→ YOUR GOAL
Reproduce exactly the line that includes "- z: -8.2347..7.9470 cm" and all lines after it, ending with the last line of the data.
*** Block opens ***
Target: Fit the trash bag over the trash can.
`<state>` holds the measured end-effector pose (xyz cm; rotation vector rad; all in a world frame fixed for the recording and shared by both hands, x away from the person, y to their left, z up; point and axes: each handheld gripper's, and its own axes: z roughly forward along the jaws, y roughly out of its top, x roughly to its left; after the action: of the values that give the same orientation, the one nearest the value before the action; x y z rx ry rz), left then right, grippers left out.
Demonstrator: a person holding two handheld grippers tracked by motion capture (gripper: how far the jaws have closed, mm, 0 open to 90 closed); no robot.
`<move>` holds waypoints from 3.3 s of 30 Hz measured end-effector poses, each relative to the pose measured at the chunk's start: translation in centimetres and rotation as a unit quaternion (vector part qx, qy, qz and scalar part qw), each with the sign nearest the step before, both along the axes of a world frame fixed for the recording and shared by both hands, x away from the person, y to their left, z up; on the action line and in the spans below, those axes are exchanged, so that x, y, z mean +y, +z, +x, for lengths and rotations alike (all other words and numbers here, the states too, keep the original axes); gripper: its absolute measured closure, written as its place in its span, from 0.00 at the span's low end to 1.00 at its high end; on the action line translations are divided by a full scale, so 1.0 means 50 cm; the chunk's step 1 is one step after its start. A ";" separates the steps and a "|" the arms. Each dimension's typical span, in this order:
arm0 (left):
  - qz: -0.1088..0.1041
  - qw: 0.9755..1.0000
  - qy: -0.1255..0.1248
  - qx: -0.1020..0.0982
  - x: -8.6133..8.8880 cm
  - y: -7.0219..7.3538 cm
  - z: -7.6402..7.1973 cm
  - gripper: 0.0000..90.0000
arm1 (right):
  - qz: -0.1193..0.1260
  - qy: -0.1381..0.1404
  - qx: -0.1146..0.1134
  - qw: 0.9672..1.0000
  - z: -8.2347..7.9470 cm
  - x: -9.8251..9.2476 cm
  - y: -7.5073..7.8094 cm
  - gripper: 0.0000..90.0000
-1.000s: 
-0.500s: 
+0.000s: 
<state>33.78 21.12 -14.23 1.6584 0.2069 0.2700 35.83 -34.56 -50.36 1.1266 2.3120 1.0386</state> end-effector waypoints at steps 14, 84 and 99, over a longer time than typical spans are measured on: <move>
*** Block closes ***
→ TASK RESPONSE
  - z: -8.2347..7.9470 cm
  - x: -9.8251..9.2476 cm
  - y: -7.5073..7.8094 cm
  - gripper: 0.0000..90.0000
-1.000s: 
-0.500s: 
+0.000s: 
<state>33.78 21.12 -14.23 1.6584 0.2069 0.2700 35.83 -34.56 -50.36 1.1266 2.3120 1.0386</state> end-effector waypoints at steps 14, 84 and 99, over a longer time than typical spans are measured on: <move>

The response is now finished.